Un equipo de científicos argentinos alcanzó un avance histórico al lograr el nacimiento del primer cerdo clonado y modificado genéticamente de América Latina para investigaciones sobre xenotrasplantes. El desarrollo podría abrir una nueva etapa en la lucha contra la falta de órganos para trasplantes.
La ciencia argentina volvió a ubicarse en la primera plana internacional con un logro sin precedentes. Investigadores de la Universidad de Buenos Aires (UBA), junto al Instituto de Investigaciones Biotecnológicas de la Universidad Nacional de San Martín (UNSAM) y la empresa de base tecnológica CrofaBiotech, anunciaron el nacimiento del primer cerdo clonado y modificado genéticamente de América Latina destinado a investigaciones sobre trasplantes de órganos en seres humanos.
El proyecto representa un importante paso para el desarrollo de los llamados xenotrasplantes, una técnica que consiste en utilizar células, tejidos u órganos de animales para tratar pacientes humanos. Este tipo de investigaciones busca ofrecer una solución a uno de los principales problemas de la medicina moderna: la escasez de órganos disponibles para trasplantes.
El nacimiento del animal fue posible gracias a la aplicación de técnicas avanzadas de edición genética y clonación, desarrolladas íntegramente por especialistas argentinos. Los científicos lograron modificar genes específicos del cerdo para disminuir el rechazo que normalmente genera el sistema inmunológico humano cuando entra en contacto con órganos provenientes de otra especie.
El trabajo fue realizado en la Facultad de Ciencias Veterinarias de la UBA, donde se llevan adelante proyectos de investigación vinculados con la biotecnología y la medicina regenerativa. Los investigadores destacaron que este avance coloca a la Argentina entre los países que lideran este tipo de desarrollos científicos.
Un paso clave para combatir la falta de órganos
Uno de los mayores desafíos de los xenotrasplantes es evitar que el organismo humano rechace inmediatamente el órgano implantado.
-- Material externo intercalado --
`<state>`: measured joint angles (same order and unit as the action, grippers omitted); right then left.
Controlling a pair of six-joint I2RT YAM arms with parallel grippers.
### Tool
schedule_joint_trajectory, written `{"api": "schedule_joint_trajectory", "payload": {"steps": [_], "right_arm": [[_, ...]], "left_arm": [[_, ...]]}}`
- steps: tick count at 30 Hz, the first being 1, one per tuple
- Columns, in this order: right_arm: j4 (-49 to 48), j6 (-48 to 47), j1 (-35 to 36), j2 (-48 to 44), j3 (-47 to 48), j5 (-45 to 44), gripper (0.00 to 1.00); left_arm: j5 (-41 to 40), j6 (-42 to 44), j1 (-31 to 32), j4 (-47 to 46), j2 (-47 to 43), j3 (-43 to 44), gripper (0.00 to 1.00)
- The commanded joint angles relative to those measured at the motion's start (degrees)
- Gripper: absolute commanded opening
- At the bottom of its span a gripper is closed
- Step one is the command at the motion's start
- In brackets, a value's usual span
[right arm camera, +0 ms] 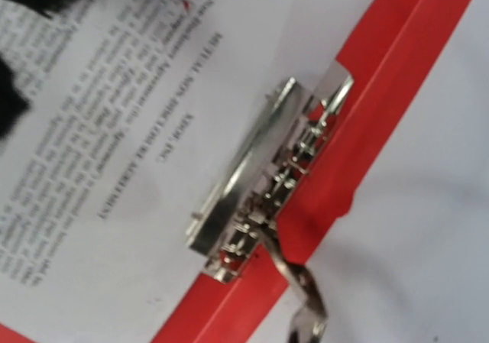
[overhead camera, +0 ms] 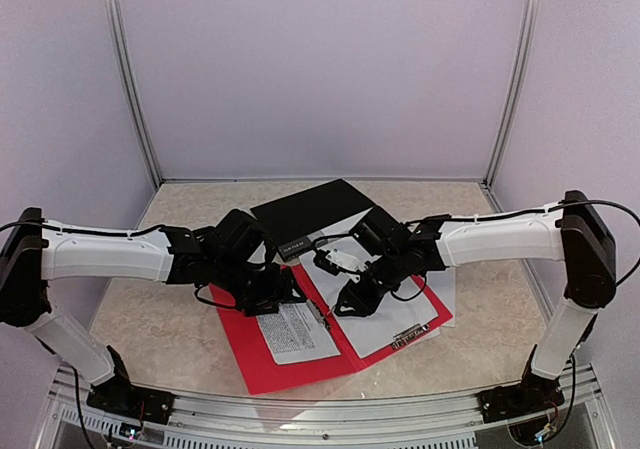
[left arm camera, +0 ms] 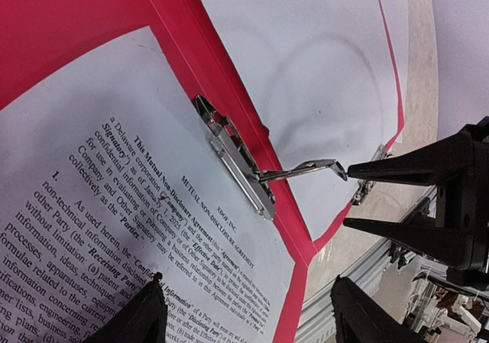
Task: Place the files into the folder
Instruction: Clamp the file and folder with some files.
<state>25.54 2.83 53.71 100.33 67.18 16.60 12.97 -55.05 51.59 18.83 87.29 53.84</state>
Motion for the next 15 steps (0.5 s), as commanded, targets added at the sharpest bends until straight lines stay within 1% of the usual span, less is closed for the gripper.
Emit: {"api": "schedule_joint_trajectory", "payload": {"steps": [1, 9, 15], "right_arm": [[0.7, -1.1, 0.7, 2.1, 0.7, -2.3, 0.29], [2.8, -2.2, 0.8, 3.5, 3.1, -5.1, 0.27], [3.0, -2.2, 0.9, 0.8, 3.9, -5.6, 0.27]], "left_arm": [[-0.1, 0.3, 0.3, -0.2, 0.2, -0.9, 0.71], [0.0, 0.6, 0.3, -0.1, 0.0, -0.9, 0.71], [0.1, 0.6, 0.3, 0.0, 0.0, -1.0, 0.71]]}}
Para superar esa barrera, el equipo científico modificó genes relacionados con la respuesta inmunológica, reduciendo las posibilidades de incompatibilidad entre ambas especies.
Los especialistas explicaron que el objetivo no es realizar trasplantes de manera inmediata, sino generar conocimiento científico que permita avanzar con seguridad en futuras aplicaciones clínicas. Antes de llegar a pacientes humanos, deberán completarse numerosos estudios preclínicos, ensayos de laboratorio y evaluaciones de organismos reguladores nacionales e internacionales.
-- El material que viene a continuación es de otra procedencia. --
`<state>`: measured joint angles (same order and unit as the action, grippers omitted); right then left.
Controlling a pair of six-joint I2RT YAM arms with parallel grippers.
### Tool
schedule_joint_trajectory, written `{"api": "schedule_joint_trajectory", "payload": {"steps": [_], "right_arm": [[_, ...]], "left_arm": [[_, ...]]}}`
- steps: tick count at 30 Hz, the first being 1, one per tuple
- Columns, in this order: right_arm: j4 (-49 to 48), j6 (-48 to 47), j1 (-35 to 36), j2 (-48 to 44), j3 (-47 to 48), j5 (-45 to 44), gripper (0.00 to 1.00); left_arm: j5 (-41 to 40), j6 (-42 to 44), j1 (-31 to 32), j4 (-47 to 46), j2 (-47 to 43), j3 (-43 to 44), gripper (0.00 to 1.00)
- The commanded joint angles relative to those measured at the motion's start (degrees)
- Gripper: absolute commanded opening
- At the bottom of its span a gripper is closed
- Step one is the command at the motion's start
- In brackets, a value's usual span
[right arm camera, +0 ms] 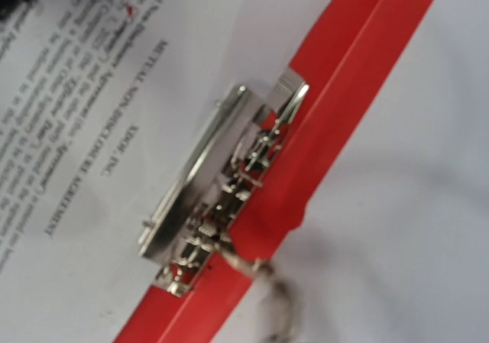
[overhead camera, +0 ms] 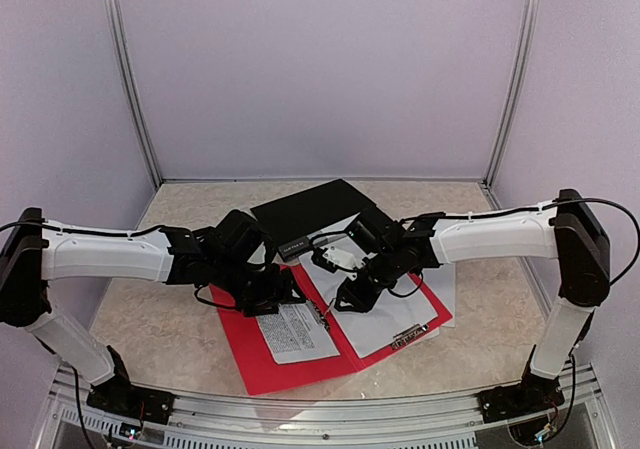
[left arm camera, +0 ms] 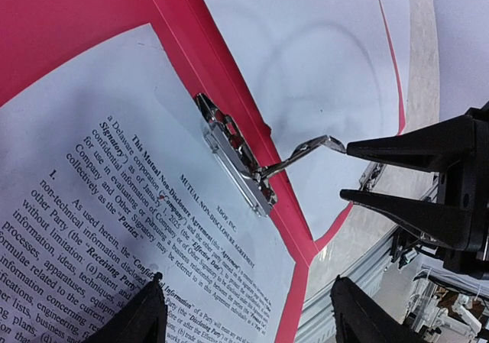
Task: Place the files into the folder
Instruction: Clamp the file and folder with some files.
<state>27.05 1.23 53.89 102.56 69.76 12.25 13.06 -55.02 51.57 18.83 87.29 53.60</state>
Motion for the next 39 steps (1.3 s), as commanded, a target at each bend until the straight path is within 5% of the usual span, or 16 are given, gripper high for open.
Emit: {"api": "schedule_joint_trajectory", "payload": {"steps": [1, 22, 39], "right_arm": [[1.4, -0.6, 0.7, -2.1, 1.4, -1.2, 0.27], [1.1, -4.6, 0.7, 1.7, 4.0, -3.6, 0.32], [3.6, -7.4, 0.6, 5.1, 7.2, -3.2, 0.19]], "left_arm": [[0.0, 0.6, 0.3, 0.0, 0.0, -0.8, 0.71], [0.1, 0.6, 0.3, 0.2, -0.6, -1.0, 0.71], [0.1, 0.5, 0.2, 0.4, -0.7, -1.1, 0.71]]}}
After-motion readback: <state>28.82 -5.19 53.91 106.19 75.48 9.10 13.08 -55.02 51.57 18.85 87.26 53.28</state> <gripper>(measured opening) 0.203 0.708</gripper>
En distintos países ya existen investigaciones similares, e incluso algunos pacientes recibieron experimentalmente órganos de cerdos modificados genéticamente. Sin embargo, el nacimiento logrado por el equipo argentino marca el primer antecedente de este tipo en América Latina y posiciona a la ciencia nacional dentro de un campo altamente competitivo a nivel mundial.
Los investigadores remarcaron que el proyecto fue desarrollado respetando estrictos protocolos de bioseguridad, bienestar animal y normas éticas vigentes, además de contar con la participación de especialistas en genética, veterinaria, biología molecular, reproducción animal e inmunología.
Un avance que proyecta a la ciencia argentina
El consorcio científico integrado por la UBA, la UNSAM y CrofaBiotech destacó que este logro demuestra la capacidad del sistema científico argentino para desarrollar tecnologías de alto impacto internacional. El proyecto combina investigación pública con innovación privada, un modelo que busca acelerar la transferencia del conocimiento hacia futuras aplicaciones médicas.
Los especialistas consideran que este avance podría contribuir, en el futuro, a reducir la larga lista de pacientes que esperan un órgano compatible para salvar o mejorar su calidad de vida. No obstante, aclararon que todavía queda un importante camino de investigación antes de que esta tecnología pueda utilizarse de manera habitual en hospitales.
El nacimiento de este primer cerdo modificado genéticamente constituye un hito para la biotecnología argentina, fortalece el desarrollo de la medicina regenerativa y posiciona al país como un referente regional en investigaciones de alta complejidad vinculadas con los trasplantes de órganos.